— Work order —
The expected reply is all of the data, returned exactly.

═════ Supplied records ═════

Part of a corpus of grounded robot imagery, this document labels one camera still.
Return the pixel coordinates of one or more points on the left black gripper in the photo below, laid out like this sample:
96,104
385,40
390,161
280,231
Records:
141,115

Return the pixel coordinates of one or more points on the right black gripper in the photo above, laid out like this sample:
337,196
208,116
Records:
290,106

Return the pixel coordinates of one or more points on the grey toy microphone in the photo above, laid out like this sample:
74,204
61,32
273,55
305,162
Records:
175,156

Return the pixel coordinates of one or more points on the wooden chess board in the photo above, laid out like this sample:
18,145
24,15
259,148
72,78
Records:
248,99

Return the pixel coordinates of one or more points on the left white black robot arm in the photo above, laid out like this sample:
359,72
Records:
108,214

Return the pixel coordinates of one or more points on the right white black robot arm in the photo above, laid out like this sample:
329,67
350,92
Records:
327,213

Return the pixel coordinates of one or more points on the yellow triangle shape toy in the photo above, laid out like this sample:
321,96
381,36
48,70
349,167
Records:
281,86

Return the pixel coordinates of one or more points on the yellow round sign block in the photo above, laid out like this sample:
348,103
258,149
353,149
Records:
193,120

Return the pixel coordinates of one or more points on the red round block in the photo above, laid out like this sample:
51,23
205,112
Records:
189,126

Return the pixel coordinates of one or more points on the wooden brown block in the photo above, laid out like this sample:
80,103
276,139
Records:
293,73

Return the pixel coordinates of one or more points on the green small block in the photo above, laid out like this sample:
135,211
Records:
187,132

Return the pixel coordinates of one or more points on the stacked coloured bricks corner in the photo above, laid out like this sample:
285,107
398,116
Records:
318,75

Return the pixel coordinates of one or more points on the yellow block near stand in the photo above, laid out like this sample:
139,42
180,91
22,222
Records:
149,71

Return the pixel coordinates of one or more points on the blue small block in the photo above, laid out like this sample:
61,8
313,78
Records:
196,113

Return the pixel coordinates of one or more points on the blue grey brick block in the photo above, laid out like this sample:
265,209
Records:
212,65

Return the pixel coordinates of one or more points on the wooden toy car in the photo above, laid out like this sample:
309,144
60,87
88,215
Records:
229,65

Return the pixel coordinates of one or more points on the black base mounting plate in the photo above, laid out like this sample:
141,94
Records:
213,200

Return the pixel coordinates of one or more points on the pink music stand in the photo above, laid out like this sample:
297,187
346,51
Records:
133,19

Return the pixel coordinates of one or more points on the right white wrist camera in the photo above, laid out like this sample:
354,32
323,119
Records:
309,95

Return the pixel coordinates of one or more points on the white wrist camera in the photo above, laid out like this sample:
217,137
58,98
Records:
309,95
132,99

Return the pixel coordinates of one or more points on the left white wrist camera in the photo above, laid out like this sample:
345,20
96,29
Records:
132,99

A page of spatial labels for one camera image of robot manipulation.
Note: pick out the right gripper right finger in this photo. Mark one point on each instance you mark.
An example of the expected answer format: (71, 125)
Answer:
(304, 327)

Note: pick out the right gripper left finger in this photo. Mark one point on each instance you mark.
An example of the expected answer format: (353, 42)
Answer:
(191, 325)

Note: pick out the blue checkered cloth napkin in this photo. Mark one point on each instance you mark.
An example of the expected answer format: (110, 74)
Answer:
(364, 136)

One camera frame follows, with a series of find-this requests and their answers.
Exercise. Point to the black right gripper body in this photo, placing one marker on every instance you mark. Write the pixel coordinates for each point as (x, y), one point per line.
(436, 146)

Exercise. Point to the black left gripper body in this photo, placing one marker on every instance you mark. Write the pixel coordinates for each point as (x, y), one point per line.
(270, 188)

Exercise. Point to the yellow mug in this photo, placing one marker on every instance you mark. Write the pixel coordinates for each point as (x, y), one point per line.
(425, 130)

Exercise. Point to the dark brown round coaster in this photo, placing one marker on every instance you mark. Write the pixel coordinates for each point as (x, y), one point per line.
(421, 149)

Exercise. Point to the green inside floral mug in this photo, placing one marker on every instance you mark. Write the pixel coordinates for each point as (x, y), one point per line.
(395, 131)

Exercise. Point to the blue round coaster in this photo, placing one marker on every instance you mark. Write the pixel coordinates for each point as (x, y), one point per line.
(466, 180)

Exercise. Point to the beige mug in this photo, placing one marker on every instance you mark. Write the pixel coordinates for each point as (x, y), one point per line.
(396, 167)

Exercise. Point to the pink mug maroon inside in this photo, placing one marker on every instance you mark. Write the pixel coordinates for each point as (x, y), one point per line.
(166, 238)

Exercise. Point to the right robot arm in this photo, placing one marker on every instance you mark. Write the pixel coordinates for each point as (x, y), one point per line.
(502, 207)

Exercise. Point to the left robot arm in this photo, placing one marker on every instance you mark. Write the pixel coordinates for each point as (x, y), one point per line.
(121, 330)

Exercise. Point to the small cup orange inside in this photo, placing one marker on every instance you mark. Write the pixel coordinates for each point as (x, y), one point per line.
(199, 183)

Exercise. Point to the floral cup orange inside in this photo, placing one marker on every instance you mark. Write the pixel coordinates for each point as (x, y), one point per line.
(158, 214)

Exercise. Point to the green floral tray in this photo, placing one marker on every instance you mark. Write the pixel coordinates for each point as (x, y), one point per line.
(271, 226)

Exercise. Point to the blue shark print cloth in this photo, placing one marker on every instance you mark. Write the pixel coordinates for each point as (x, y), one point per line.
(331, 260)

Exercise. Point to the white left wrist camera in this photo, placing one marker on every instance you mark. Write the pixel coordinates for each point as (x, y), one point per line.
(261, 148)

═════

— Answer to this task —
Part of a corpus of grounded robot imagery, this document labels one camera still.
Return the pixel coordinates of one or more points on the left black gripper in the photo below, laid out like this sample:
96,104
385,40
390,161
280,231
Records:
141,115

Return the pixel coordinates of one or more points on the right black gripper in the photo above, laid out like this sample:
337,196
208,116
Records:
290,106

Return the pixel coordinates of one or more points on the grey toy microphone in the photo above, laid out like this sample:
74,204
61,32
273,55
305,162
Records:
175,156

Return the pixel coordinates of one or more points on the wooden chess board in the photo above, laid out like this sample:
18,145
24,15
259,148
72,78
Records:
248,99

Return the pixel coordinates of one or more points on the left white black robot arm in the photo above, laid out like this sample:
359,72
Records:
108,214

Return the pixel coordinates of one or more points on the right white black robot arm in the photo above, laid out like this sample:
329,67
350,92
Records:
327,213

Return the pixel coordinates of one or more points on the yellow triangle shape toy in the photo above, laid out like this sample:
321,96
381,36
48,70
349,167
Records:
281,86

Return the pixel coordinates of one or more points on the yellow round sign block in the photo above, laid out like this sample:
348,103
258,149
353,149
Records:
193,120

Return the pixel coordinates of one or more points on the red round block in the photo above, laid out like this sample:
51,23
205,112
Records:
189,126

Return the pixel coordinates of one or more points on the wooden brown block in the photo above, laid out like this sample:
80,103
276,139
Records:
293,73

Return the pixel coordinates of one or more points on the green small block in the photo above, laid out like this sample:
135,211
Records:
187,132

Return the pixel coordinates of one or more points on the stacked coloured bricks corner in the photo above, laid out like this sample:
285,107
398,116
Records:
318,75

Return the pixel coordinates of one or more points on the yellow block near stand in the photo above, laid out like this sample:
139,42
180,91
22,222
Records:
149,71

Return the pixel coordinates of one or more points on the blue small block in the photo above, laid out like this sample:
61,8
313,78
Records:
196,113

Return the pixel coordinates of one or more points on the blue grey brick block in the photo above, laid out like this sample:
265,209
Records:
212,65

Return the pixel coordinates of one or more points on the wooden toy car in the photo above, laid out like this sample:
309,144
60,87
88,215
Records:
229,65

Return the pixel coordinates of one or more points on the black base mounting plate in the photo above, laid out like this sample:
141,94
Records:
213,200

Return the pixel coordinates of one or more points on the pink music stand in the photo above, laid out like this sample:
297,187
346,51
Records:
133,19

Return the pixel coordinates of one or more points on the right white wrist camera in the photo above, laid out like this sample:
354,32
323,119
Records:
309,95

Return the pixel coordinates of one or more points on the white wrist camera in the photo above, laid out like this sample:
217,137
58,98
Records:
309,95
132,99

Return the pixel coordinates of one or more points on the left white wrist camera in the photo above, laid out like this sample:
345,20
96,29
Records:
132,99

A page of spatial labels for one camera image of robot manipulation.
Note: pick out the right gripper right finger in this photo. Mark one point on each instance you mark.
An example of the expected answer format: (71, 125)
Answer:
(304, 327)

Note: pick out the right gripper left finger in this photo. Mark one point on each instance you mark.
An example of the expected answer format: (353, 42)
Answer:
(191, 325)

Note: pick out the blue checkered cloth napkin in this photo. Mark one point on each instance you mark.
An example of the expected answer format: (110, 74)
Answer:
(364, 136)

One camera frame follows, with a series of find-this requests and their answers.
Exercise. Point to the black right gripper body in this photo, placing one marker on every instance you mark. Write the pixel coordinates for each point as (x, y), one point per line.
(436, 146)

Exercise. Point to the black left gripper body in this photo, placing one marker on every instance you mark. Write the pixel coordinates for each point as (x, y), one point per line.
(270, 188)

Exercise. Point to the yellow mug in this photo, placing one marker on every instance you mark. Write the pixel coordinates for each point as (x, y), one point per line.
(425, 130)

Exercise. Point to the dark brown round coaster in this photo, placing one marker on every instance you mark. Write the pixel coordinates for each point as (x, y), one point per line.
(421, 149)

Exercise. Point to the green inside floral mug in this photo, placing one marker on every instance you mark. Write the pixel coordinates for each point as (x, y), one point per line.
(395, 131)

Exercise. Point to the blue round coaster in this photo, placing one marker on every instance you mark. Write the pixel coordinates for each point as (x, y), one point per line.
(466, 180)

Exercise. Point to the beige mug in this photo, placing one marker on every instance you mark. Write the pixel coordinates for each point as (x, y), one point per line.
(396, 167)

Exercise. Point to the pink mug maroon inside in this photo, placing one marker on every instance you mark. Write the pixel coordinates for each point as (x, y), one point per line.
(166, 238)

Exercise. Point to the right robot arm in this photo, placing one marker on every instance you mark. Write the pixel coordinates for each point as (x, y), one point per line.
(502, 207)

Exercise. Point to the left robot arm in this photo, placing one marker on every instance you mark. Write the pixel coordinates for each point as (x, y), one point per line.
(121, 330)

Exercise. Point to the small cup orange inside in this photo, placing one marker on every instance you mark. Write the pixel coordinates for each point as (x, y), one point per line.
(199, 183)

Exercise. Point to the floral cup orange inside in this photo, placing one marker on every instance you mark. Write the pixel coordinates for each point as (x, y), one point per line.
(158, 214)

Exercise. Point to the green floral tray in this photo, placing one marker on every instance you mark. Write the pixel coordinates for each point as (x, y), one point per line.
(271, 226)

Exercise. Point to the blue shark print cloth in this photo, placing one marker on every instance you mark. Write the pixel coordinates for each point as (x, y), one point per line.
(331, 260)

Exercise. Point to the white left wrist camera in this photo, placing one marker on every instance you mark. Write the pixel coordinates for each point as (x, y), one point per line.
(261, 148)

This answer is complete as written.